● **About this task**: Below are some records; quote exactly the lines from the one that contains "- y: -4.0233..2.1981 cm" through the one that contains "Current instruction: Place", inclusive, and no others.

● **Available data**:
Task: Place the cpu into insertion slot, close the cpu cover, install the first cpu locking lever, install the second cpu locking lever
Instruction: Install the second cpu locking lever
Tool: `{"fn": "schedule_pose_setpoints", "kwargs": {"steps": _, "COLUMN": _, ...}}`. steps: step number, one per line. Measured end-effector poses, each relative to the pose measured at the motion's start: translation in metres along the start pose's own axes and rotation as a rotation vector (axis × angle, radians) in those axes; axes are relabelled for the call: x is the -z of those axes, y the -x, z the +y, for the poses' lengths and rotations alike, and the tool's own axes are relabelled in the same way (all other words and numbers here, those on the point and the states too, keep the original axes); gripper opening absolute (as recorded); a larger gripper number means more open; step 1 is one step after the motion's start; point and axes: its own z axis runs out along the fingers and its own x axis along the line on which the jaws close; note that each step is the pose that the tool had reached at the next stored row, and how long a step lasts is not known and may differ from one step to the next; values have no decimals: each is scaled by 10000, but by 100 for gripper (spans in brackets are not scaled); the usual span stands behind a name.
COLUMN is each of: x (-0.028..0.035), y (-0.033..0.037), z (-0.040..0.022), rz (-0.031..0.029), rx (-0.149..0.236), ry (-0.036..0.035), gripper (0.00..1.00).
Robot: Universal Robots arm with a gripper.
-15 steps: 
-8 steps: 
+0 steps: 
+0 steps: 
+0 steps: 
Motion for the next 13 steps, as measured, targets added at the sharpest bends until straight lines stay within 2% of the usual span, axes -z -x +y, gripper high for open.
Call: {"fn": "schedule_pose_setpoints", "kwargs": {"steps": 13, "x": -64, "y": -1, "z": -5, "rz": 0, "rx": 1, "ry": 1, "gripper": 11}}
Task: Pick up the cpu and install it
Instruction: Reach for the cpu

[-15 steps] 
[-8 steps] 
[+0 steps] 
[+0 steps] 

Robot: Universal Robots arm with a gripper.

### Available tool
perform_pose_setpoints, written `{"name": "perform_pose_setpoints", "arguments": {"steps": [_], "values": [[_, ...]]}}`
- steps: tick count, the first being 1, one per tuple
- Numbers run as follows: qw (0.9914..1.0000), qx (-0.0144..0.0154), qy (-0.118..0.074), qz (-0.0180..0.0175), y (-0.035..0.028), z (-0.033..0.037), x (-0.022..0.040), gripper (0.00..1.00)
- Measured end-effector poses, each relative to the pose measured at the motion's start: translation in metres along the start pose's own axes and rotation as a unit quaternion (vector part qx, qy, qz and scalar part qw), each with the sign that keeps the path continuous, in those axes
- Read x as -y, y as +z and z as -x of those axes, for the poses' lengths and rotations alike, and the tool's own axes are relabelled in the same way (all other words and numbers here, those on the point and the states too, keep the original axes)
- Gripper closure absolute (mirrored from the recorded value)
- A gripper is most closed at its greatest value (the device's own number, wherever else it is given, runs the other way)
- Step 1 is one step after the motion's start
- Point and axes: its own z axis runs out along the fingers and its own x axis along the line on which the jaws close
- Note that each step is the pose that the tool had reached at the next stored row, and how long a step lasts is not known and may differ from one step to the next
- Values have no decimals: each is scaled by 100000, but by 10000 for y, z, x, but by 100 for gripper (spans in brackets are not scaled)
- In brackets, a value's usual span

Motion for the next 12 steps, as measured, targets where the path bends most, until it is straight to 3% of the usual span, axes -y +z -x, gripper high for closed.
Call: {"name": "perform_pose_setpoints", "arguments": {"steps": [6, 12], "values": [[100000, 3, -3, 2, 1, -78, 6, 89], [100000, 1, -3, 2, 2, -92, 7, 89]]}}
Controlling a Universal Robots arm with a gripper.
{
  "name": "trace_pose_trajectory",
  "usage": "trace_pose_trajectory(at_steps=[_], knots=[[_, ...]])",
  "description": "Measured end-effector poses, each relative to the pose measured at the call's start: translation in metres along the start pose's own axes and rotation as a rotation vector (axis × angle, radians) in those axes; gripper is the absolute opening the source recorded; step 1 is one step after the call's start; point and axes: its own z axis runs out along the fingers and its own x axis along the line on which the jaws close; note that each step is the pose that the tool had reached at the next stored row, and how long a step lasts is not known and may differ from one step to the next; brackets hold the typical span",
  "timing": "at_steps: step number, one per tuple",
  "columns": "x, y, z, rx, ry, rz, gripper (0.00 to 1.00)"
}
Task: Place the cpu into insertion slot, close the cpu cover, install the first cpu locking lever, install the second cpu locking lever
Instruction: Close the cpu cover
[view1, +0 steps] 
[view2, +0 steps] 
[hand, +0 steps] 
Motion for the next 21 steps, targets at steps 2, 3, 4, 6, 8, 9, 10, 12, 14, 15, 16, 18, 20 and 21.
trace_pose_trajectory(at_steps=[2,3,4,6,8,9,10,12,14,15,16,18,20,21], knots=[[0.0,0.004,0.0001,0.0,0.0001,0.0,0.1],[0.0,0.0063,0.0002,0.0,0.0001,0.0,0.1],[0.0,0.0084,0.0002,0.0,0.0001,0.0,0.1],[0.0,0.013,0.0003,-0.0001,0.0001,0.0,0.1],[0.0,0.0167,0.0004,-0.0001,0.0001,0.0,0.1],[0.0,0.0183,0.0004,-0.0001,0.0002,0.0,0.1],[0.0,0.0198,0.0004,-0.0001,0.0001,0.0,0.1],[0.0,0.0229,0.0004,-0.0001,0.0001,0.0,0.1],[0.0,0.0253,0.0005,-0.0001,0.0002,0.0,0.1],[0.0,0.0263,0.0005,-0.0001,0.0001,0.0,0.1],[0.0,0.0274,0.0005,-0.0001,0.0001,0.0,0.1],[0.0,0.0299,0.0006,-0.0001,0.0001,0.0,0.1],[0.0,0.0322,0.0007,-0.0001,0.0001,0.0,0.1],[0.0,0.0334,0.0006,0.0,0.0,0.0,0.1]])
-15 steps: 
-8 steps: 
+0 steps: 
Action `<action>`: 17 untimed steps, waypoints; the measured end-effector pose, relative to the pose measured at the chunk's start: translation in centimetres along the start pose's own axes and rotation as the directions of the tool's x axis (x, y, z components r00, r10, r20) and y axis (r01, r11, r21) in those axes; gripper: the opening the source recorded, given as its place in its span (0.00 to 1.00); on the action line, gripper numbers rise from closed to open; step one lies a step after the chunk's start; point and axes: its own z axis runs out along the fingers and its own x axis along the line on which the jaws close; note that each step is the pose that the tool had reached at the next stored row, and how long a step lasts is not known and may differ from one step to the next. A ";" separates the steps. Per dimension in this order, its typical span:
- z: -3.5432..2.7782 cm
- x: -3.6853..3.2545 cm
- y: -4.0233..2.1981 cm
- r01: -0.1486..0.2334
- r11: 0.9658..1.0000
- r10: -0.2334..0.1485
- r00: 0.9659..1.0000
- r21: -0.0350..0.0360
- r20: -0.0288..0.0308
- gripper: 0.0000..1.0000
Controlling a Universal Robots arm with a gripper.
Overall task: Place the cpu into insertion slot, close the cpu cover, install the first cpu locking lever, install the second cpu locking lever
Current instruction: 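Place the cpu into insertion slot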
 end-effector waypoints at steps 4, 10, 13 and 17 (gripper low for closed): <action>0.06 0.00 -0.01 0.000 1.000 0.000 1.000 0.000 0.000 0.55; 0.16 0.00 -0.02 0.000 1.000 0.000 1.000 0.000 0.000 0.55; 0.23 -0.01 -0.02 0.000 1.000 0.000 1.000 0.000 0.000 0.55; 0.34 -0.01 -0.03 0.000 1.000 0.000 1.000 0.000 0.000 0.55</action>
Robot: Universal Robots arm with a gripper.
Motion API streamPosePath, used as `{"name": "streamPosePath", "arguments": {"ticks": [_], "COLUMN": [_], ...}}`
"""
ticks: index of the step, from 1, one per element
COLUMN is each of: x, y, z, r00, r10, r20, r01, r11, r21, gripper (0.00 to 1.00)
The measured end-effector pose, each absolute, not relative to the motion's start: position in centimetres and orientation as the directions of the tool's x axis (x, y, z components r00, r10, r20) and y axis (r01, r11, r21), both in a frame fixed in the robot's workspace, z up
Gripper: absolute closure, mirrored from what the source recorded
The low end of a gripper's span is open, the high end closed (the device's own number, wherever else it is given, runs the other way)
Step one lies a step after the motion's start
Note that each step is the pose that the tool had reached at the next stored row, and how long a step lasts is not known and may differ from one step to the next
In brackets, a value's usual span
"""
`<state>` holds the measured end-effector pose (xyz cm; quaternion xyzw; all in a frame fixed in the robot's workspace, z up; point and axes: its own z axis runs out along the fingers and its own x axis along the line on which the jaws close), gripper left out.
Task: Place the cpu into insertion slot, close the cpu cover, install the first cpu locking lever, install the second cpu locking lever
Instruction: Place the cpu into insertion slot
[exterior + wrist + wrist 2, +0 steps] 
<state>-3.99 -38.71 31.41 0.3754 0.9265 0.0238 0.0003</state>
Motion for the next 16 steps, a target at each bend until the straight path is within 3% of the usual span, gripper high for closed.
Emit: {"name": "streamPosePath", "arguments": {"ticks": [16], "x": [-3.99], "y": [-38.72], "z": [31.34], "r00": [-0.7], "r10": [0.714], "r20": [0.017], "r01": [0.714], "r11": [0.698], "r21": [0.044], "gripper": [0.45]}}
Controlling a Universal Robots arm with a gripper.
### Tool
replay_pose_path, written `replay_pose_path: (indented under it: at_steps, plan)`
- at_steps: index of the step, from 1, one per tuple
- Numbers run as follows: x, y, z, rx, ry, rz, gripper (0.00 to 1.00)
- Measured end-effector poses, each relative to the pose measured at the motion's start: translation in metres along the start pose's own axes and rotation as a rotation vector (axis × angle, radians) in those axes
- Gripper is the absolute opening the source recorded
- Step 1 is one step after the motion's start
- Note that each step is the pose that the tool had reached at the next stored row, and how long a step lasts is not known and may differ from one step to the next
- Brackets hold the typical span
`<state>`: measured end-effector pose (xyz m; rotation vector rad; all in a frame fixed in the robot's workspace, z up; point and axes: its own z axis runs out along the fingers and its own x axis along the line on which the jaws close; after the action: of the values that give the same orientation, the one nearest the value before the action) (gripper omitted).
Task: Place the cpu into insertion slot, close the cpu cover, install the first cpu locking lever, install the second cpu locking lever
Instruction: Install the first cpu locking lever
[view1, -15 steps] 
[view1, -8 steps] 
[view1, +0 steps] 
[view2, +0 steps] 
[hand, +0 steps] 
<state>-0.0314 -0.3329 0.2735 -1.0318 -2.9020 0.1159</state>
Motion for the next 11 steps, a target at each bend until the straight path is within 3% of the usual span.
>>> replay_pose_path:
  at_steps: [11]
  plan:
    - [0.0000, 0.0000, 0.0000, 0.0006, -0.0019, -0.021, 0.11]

● **Written response**:
- y: -4.0233..2.1981 cm
- r01: -0.1486..0.2334
- r11: 0.9658..1.0000
- r10: -0.2334..0.1485
- r00: 0.9659..1.0000
- r21: -0.0350..0.0360
- r20: -0.0288..0.0308
- gripper: 0.0000..1.0000
Controlling a Universal Robots arm with a gripper.
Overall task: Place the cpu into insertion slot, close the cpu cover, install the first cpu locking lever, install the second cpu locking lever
Current instruction: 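Place the cpu into insertion slot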

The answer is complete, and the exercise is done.